- EXERCISE PROMPT
Using the data that follows, output only the lines from the line with "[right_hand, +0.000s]" up to and including the line with "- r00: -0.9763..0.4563", exactly, leaving pictures aside.

Stored items from a collection
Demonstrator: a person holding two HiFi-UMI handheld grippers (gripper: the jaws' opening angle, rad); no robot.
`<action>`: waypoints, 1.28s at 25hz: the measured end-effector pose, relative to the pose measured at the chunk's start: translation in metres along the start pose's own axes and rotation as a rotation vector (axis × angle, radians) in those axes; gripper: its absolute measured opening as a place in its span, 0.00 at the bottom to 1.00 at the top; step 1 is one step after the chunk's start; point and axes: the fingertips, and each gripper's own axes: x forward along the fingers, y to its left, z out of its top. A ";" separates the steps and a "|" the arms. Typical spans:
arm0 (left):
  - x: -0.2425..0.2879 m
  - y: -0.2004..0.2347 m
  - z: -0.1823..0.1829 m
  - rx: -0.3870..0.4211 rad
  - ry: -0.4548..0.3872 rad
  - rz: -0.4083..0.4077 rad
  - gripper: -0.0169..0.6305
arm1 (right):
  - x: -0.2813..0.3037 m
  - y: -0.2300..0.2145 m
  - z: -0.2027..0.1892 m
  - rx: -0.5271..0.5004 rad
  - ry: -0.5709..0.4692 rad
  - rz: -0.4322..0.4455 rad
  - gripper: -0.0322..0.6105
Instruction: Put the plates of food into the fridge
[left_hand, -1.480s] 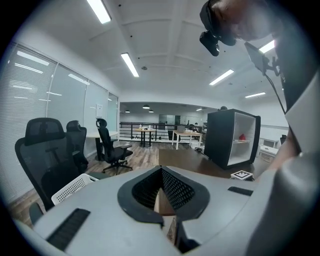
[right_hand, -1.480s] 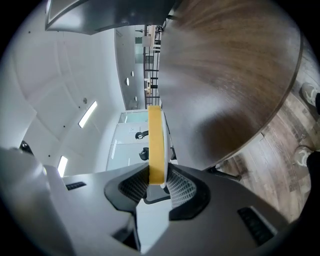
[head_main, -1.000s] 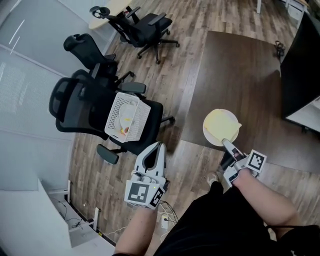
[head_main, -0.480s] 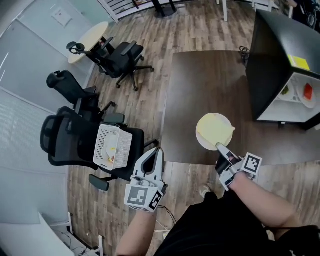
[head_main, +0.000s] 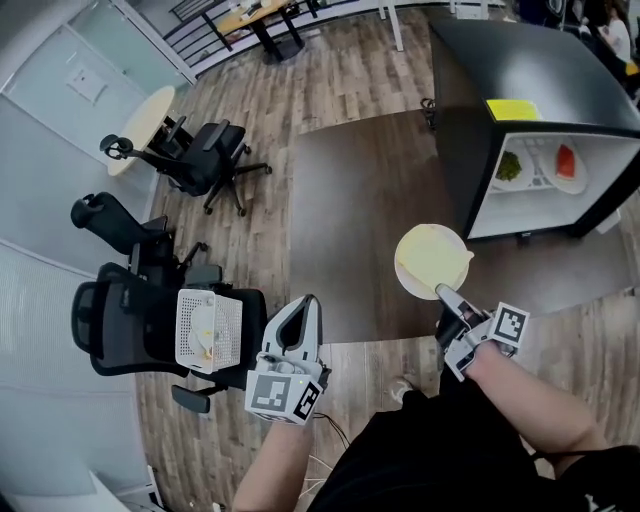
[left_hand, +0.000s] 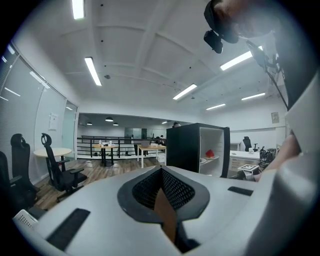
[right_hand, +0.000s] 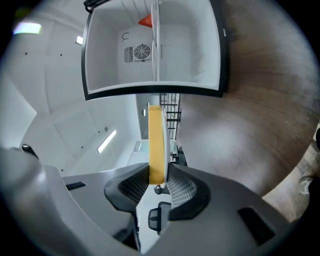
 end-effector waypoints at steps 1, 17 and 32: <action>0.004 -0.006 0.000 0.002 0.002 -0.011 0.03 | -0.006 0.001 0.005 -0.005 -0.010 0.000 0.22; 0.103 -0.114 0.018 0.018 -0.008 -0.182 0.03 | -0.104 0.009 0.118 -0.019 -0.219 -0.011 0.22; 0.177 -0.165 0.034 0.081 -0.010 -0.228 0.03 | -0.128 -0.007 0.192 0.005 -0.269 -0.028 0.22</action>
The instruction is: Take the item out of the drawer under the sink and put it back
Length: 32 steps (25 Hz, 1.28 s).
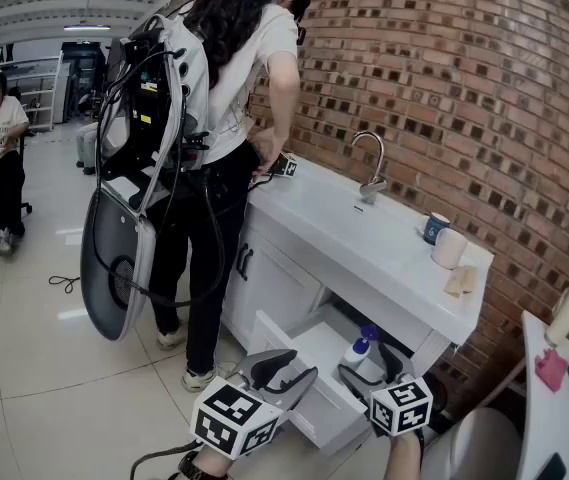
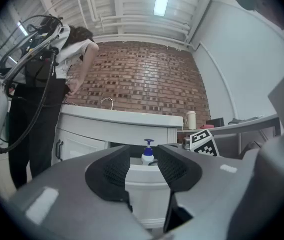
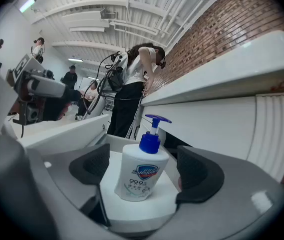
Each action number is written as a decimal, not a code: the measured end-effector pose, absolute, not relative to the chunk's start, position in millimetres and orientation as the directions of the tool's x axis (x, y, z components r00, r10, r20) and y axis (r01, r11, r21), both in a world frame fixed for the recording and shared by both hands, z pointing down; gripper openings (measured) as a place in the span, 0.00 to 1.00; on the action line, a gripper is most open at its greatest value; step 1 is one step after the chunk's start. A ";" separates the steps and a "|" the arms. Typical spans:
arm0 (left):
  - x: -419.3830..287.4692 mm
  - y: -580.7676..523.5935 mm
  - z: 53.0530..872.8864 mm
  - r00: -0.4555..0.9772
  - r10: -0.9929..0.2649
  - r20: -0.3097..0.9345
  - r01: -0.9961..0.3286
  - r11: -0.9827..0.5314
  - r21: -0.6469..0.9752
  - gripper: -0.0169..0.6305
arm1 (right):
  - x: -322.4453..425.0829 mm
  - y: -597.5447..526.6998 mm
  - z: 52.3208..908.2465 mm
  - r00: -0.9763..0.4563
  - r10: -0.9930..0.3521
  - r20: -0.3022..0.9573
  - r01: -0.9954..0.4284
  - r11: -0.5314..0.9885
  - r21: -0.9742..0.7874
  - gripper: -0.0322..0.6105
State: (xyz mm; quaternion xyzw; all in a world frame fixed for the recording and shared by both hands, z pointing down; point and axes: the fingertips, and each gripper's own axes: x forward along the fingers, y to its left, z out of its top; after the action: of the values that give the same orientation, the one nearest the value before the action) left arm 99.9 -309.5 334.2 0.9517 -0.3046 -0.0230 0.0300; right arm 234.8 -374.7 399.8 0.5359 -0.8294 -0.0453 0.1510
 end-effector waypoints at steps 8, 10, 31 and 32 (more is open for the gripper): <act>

- RESPONSE TO THIS TASK
[right_hand, +0.000s] 
 end-effector waypoints at steps 1, 17 and 32: <action>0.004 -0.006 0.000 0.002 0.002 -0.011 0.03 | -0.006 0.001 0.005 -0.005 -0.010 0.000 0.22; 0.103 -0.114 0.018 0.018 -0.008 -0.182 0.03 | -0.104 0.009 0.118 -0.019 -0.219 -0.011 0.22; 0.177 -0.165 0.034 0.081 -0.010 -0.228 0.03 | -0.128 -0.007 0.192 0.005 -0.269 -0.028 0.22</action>
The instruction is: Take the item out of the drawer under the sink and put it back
Length: 32 steps (25 Hz, 1.28 s).
Each action number is written as a decimal, not a code: the measured end-effector pose, absolute, not relative to the chunk's start, position in millimetres and orientation as the directions of the tool's x axis (x, y, z components r00, r10, r20) and y axis (r01, r11, r21), both in a world frame fixed for the recording and shared by both hands, z pointing down; gripper openings (measured) as a place in the span, 0.00 to 1.00; on the action line, a gripper is most open at its greatest value; step 1 is one step after the chunk's start. A ";" separates the steps and a "|" the arms. Typical spans:
arm0 (left):
  - x: -419.3830..287.4692 mm
  - y: -580.7676..523.5935 mm
  - z: 53.0530..872.8864 mm
  - r00: -0.4555..0.9772
  - r10: -0.9929..0.2649
  - r20: -0.3097..0.9345
  - r01: -0.9961..0.3286
  - r11: -0.9827..0.5314
  - r21: -0.6469..0.9752
  - gripper: -0.0169..0.6305
arm1 (right):
  - x: -322.4453..425.0829 mm
  - y: -597.5447..526.6998 mm
  - z: 52.3208..908.2465 mm
  - r00: -0.9763..0.4563

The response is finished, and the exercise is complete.